====== RECORD EXCERPTS ======

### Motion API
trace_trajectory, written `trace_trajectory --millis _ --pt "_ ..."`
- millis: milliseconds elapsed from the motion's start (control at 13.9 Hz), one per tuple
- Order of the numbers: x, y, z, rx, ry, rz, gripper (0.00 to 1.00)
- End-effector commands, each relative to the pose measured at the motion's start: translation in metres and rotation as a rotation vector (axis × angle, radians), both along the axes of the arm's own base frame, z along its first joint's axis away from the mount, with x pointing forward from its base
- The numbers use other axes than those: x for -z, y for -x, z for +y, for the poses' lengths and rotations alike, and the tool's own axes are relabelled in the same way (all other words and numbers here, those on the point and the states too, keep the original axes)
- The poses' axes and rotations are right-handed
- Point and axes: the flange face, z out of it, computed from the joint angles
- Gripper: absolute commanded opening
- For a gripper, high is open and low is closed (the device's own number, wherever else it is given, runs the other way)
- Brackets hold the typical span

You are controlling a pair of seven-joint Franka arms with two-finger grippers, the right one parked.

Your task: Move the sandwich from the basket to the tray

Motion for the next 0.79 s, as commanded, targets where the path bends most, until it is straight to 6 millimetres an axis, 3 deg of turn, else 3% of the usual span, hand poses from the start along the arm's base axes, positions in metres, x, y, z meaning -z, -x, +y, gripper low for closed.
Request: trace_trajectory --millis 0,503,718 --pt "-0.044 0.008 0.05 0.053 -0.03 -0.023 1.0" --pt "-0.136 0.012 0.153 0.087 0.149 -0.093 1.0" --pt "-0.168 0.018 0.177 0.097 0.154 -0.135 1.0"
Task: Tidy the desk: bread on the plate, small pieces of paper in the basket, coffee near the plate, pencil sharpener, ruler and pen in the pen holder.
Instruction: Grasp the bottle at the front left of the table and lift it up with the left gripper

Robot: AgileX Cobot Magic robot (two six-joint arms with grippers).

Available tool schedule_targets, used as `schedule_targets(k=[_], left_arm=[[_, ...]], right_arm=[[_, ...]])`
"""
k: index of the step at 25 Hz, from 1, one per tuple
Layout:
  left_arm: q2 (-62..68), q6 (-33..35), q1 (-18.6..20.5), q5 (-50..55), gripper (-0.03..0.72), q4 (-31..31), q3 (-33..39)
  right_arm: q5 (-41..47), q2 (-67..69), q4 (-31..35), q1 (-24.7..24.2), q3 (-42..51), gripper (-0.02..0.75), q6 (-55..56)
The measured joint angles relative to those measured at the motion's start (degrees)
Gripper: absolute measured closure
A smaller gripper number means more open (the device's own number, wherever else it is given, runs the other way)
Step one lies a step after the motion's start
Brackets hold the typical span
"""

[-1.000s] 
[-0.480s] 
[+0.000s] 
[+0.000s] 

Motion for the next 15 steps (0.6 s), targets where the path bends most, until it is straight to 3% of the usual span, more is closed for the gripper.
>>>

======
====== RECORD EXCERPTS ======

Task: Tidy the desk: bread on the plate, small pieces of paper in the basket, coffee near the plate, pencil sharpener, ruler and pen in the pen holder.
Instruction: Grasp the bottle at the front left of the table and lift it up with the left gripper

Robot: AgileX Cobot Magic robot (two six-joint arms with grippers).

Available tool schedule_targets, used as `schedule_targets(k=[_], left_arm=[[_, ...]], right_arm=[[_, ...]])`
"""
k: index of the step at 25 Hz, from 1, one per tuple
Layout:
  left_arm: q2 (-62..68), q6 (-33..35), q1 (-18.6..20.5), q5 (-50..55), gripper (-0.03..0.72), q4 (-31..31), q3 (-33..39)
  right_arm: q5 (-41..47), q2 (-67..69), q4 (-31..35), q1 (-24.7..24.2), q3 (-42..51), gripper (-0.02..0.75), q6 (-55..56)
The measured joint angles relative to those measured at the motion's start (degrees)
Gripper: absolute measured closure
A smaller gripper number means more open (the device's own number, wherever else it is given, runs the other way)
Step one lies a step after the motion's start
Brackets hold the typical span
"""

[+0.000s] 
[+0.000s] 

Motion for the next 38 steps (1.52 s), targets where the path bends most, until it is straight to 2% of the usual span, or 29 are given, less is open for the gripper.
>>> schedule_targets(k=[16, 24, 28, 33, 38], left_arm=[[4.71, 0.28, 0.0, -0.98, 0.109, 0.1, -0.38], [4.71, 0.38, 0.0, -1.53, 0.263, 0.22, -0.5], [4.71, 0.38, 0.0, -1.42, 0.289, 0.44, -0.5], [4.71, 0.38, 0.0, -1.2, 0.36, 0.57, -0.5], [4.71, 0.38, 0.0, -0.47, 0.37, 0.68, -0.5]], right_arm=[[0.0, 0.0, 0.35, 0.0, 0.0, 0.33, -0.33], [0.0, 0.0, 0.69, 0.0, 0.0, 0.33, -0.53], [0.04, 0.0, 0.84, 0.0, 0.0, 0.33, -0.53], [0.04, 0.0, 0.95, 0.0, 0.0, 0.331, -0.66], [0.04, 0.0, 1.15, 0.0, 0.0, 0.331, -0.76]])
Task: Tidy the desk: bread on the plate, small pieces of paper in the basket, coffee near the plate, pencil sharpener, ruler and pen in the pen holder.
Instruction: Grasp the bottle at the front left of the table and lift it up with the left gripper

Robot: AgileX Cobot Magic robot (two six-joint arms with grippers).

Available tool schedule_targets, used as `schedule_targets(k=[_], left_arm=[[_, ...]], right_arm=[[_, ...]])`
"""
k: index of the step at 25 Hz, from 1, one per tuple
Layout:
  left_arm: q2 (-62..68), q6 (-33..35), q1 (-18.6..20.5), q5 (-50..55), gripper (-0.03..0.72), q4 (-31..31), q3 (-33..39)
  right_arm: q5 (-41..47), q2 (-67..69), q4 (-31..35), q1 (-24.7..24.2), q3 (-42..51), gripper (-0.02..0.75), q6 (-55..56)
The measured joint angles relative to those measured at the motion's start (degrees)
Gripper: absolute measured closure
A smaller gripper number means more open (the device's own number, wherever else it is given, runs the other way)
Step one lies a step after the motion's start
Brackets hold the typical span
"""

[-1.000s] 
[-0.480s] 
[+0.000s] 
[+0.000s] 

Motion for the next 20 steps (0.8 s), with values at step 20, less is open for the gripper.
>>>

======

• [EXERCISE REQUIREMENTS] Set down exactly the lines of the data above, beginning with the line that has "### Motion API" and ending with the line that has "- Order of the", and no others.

• [EXPECTED ANSWER]
### Motion API
trace_trajectory, written `trace_trajectory --millis _ --pt "_ ..."`
- millis: milliseconds elapsed from the motion's start (control at 13.9 Hz), one per tuple
- Order of the numbers: x, y, z, rx, ry, rz, gripper (0.00 to 1.00)

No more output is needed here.